_About this exercise_: Some lines of the records below include the word "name". Report how many, and write nothing besides the number.

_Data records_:
□ □ □ □ □ □ □
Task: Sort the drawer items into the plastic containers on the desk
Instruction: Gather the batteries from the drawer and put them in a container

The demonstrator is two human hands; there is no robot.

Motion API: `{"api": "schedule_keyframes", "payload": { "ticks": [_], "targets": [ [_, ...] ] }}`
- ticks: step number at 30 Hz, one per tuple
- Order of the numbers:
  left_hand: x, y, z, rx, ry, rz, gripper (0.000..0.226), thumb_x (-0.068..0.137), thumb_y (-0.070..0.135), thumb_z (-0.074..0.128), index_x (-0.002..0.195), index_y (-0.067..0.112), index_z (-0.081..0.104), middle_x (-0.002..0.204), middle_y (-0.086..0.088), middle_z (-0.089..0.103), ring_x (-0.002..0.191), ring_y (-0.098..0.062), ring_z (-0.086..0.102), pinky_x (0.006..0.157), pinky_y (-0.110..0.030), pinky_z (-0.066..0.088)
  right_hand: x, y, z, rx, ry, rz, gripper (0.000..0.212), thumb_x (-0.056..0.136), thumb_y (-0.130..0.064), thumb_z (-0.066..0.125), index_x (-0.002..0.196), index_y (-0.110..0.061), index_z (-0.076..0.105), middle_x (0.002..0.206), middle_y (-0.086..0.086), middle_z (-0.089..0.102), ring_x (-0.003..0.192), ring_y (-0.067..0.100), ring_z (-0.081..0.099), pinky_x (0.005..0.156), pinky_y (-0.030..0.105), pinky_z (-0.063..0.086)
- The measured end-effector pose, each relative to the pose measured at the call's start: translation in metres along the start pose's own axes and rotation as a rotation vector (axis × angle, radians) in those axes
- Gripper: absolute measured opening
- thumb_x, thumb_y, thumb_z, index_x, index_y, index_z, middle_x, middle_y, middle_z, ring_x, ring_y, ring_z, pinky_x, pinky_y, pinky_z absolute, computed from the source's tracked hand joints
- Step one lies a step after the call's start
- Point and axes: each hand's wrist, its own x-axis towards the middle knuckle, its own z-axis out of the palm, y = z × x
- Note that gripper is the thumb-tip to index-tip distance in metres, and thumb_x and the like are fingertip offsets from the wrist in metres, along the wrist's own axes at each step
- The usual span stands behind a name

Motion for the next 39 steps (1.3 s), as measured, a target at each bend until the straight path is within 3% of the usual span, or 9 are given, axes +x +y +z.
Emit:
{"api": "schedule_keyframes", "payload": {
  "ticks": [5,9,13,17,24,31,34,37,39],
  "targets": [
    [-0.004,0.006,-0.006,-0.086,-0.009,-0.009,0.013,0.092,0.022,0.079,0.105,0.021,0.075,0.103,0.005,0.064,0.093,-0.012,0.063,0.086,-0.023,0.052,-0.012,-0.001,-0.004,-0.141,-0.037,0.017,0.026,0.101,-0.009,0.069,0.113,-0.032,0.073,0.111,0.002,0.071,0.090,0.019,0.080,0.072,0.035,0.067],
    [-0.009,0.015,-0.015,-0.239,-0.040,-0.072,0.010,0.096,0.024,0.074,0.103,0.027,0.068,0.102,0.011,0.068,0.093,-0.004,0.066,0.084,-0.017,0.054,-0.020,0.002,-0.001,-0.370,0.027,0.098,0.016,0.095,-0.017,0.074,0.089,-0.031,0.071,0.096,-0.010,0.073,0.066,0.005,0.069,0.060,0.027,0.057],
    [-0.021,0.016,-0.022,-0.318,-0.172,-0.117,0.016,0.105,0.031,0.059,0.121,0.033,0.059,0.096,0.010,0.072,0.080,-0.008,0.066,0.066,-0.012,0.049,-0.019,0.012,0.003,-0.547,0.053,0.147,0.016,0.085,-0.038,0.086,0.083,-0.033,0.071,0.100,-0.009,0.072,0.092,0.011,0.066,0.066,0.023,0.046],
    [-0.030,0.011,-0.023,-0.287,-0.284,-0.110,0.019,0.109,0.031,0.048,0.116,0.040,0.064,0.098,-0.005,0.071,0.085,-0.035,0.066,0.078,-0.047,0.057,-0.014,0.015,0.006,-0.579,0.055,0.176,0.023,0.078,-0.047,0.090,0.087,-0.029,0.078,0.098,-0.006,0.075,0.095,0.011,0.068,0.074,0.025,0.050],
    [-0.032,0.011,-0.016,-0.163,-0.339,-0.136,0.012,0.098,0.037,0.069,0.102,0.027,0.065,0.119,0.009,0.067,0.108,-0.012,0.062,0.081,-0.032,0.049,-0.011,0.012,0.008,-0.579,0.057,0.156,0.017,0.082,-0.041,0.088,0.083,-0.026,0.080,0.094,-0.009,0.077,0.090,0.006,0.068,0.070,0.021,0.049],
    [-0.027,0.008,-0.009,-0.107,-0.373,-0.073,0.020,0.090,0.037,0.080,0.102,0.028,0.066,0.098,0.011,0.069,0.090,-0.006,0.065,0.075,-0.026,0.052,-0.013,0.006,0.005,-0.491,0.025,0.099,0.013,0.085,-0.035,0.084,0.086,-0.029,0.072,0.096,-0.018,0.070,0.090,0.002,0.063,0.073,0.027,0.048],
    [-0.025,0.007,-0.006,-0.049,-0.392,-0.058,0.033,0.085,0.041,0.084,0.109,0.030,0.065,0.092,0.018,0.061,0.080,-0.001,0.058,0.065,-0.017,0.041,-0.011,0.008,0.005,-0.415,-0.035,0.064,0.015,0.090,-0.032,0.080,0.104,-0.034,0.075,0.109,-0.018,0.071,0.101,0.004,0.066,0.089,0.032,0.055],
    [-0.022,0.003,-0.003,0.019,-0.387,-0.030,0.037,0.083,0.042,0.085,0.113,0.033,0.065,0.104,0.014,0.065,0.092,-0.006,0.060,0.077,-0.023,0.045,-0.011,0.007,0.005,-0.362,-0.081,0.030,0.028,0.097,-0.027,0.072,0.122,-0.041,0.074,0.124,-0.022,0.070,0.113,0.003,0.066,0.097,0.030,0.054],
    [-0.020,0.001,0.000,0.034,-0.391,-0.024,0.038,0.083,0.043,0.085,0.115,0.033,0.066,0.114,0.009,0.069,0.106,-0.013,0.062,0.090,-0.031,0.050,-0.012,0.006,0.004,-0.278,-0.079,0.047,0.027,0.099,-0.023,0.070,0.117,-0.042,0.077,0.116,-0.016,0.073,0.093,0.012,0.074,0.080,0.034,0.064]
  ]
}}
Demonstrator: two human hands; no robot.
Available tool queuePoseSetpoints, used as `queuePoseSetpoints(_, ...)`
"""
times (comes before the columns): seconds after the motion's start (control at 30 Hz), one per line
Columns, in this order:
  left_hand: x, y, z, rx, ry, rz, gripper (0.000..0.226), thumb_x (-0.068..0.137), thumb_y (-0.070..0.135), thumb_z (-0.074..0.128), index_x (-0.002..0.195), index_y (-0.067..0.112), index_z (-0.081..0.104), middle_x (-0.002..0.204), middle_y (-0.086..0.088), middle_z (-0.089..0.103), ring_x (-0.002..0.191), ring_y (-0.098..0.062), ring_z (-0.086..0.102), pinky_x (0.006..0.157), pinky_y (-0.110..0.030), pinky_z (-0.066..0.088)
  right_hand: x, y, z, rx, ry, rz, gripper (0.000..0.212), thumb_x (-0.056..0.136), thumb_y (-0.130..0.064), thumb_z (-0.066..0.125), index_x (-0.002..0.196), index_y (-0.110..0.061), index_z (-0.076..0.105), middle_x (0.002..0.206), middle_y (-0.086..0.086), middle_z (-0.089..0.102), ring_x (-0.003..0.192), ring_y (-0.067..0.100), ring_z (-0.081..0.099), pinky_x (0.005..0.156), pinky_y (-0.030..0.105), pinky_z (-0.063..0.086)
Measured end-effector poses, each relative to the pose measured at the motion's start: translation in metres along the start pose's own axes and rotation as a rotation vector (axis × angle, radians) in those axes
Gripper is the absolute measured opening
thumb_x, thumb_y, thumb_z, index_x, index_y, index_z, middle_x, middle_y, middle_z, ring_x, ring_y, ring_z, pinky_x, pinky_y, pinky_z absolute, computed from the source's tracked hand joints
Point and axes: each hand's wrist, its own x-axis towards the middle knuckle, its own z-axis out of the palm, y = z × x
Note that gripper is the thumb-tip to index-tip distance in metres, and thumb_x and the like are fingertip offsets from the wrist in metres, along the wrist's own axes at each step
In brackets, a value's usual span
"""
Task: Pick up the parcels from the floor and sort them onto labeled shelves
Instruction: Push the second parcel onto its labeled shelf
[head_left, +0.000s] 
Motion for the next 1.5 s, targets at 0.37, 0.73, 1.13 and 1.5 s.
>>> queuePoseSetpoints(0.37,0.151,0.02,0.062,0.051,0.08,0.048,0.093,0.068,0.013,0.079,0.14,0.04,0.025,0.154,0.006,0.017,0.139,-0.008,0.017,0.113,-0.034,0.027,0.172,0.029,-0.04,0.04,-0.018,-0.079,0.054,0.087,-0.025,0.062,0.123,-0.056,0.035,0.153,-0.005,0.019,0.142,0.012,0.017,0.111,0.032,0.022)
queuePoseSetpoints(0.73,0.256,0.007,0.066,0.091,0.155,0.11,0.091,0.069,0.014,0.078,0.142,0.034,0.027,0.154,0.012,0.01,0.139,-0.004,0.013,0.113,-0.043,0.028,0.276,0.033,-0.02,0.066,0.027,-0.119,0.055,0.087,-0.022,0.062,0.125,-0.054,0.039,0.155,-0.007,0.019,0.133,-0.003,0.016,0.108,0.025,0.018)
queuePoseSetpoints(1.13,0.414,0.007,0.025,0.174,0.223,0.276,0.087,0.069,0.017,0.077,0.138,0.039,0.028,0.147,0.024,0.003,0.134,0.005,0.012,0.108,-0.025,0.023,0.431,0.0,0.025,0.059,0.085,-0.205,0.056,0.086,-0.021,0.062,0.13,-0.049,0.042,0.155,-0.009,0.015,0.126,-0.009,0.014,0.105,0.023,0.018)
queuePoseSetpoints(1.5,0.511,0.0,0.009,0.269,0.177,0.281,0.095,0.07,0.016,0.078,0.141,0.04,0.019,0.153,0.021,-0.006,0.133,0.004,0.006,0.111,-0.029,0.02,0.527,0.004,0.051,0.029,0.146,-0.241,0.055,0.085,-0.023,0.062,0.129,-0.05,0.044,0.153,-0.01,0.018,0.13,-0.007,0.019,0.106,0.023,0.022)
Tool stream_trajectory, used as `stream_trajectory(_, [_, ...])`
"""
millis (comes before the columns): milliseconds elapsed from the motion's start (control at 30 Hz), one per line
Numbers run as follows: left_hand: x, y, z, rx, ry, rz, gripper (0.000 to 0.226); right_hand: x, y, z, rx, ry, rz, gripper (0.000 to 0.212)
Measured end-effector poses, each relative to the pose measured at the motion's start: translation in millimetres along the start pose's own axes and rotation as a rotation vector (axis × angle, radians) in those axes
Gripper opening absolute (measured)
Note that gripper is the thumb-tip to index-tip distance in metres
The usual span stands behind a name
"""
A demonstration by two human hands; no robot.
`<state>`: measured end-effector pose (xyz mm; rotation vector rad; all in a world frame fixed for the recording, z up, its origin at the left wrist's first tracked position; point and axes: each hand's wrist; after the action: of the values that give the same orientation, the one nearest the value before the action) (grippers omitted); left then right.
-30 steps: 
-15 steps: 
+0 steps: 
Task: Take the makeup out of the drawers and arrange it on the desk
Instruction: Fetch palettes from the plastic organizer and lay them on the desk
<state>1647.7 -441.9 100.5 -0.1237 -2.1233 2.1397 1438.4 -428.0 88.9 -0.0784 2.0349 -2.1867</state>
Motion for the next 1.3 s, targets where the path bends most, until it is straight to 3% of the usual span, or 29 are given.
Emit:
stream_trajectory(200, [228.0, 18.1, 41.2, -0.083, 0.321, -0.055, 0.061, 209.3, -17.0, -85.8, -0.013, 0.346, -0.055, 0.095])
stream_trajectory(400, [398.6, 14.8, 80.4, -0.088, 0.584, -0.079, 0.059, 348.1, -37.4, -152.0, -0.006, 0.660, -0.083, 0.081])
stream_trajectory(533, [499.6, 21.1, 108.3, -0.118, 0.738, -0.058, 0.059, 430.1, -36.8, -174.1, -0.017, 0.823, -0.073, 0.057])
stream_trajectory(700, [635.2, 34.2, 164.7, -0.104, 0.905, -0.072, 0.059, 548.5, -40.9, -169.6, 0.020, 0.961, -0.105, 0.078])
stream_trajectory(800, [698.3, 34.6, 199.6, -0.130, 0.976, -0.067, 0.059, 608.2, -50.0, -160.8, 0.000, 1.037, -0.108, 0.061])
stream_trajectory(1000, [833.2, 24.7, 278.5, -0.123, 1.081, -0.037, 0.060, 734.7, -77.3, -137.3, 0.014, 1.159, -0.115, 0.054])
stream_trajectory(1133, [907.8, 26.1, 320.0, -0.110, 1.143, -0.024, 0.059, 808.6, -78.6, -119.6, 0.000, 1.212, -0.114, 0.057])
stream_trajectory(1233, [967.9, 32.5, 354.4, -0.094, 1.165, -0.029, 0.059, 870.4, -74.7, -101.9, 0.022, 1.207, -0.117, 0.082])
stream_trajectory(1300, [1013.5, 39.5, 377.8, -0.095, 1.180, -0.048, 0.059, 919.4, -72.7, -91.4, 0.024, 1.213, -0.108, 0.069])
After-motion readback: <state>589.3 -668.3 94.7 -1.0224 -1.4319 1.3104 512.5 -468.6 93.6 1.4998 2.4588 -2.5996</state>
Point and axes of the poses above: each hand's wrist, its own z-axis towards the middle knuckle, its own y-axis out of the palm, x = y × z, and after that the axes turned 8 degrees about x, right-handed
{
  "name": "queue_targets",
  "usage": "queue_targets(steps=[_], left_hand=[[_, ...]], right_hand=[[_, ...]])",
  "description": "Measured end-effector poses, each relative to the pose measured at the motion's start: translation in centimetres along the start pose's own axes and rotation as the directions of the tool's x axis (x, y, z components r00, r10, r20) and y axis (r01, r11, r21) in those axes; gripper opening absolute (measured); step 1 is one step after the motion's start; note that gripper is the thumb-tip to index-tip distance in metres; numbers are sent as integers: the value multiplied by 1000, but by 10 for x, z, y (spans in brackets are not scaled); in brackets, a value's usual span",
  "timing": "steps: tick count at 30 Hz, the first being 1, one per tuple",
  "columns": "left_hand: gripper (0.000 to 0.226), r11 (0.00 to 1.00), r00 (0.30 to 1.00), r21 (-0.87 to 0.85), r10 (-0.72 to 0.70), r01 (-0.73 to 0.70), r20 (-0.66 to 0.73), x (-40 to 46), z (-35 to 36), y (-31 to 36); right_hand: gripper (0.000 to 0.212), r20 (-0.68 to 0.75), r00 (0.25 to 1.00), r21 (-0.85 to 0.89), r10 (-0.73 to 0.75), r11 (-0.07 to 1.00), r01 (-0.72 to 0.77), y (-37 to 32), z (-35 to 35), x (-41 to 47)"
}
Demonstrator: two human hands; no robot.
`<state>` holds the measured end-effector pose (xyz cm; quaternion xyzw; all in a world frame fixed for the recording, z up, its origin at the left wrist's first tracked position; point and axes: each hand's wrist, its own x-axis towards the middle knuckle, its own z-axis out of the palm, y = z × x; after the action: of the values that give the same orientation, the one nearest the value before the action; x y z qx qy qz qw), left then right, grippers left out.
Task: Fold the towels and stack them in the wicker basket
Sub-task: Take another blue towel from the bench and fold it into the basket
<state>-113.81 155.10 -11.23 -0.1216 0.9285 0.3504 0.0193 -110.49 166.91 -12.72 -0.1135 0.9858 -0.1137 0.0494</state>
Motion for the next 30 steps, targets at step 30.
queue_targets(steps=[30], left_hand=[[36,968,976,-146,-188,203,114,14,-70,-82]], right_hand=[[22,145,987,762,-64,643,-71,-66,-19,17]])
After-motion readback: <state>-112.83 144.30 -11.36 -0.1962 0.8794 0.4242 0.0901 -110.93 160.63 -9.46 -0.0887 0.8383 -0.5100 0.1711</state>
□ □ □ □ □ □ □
_Solved exercise_: 3